◆ **PROBLEM REQUIREMENTS**
Starting at the top of the listing below, copy each line exactly, stopping after the line that contains "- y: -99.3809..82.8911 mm".

___

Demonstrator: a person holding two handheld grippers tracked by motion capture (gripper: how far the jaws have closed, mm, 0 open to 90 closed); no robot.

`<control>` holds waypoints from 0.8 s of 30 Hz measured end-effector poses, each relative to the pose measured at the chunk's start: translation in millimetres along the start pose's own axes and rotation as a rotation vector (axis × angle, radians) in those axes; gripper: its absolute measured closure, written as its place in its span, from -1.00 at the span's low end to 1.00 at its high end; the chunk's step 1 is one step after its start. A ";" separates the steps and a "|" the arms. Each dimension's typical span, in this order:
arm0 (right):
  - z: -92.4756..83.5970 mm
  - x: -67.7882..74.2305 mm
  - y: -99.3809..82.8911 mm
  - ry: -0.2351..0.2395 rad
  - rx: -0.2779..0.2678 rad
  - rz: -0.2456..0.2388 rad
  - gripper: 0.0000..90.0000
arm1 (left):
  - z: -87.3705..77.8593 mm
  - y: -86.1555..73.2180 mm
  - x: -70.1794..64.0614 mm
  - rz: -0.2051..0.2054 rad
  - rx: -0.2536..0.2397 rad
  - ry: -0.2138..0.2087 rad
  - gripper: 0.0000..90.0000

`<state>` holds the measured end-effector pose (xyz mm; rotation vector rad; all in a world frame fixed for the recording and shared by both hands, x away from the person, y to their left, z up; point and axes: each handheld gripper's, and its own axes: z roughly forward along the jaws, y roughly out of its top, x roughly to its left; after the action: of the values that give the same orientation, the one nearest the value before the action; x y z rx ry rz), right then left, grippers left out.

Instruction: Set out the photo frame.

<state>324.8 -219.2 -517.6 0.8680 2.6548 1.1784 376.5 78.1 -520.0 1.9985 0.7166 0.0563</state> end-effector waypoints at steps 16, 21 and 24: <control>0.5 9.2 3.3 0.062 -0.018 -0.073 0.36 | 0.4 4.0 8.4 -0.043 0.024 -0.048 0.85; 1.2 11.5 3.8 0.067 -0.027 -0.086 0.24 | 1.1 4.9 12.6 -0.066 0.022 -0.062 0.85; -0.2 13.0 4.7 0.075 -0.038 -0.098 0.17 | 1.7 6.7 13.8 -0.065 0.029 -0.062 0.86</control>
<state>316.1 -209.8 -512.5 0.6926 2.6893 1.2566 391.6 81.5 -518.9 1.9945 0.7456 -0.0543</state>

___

◆ **RESULT BELOW**
Demonstrator: a person holding two handheld grippers tracked by motion capture (gripper: how far the jaws have closed, mm, 0 open to 90 closed); no robot.

`<control>` holds waypoints from 0.8 s of 30 Hz measured end-effector poses, each relative to the pose measured at the chunk's start: translation in millimetres along the start pose's own axes and rotation as a rotation vector (axis × angle, radians) in those axes; gripper: its absolute measured closure, written as its place in its span, from -1.00 at the span's low end to 1.00 at its high end; the chunk's step 1 is one step after its start. A ";" separates the steps and a "|" the arms. Each dimension's typical span, in this order:
arm0 (right):
  - z: -92.4756..83.5970 mm
  - x: -67.7882..74.2305 mm
  - y: -99.3809..82.8911 mm

The exercise is finished.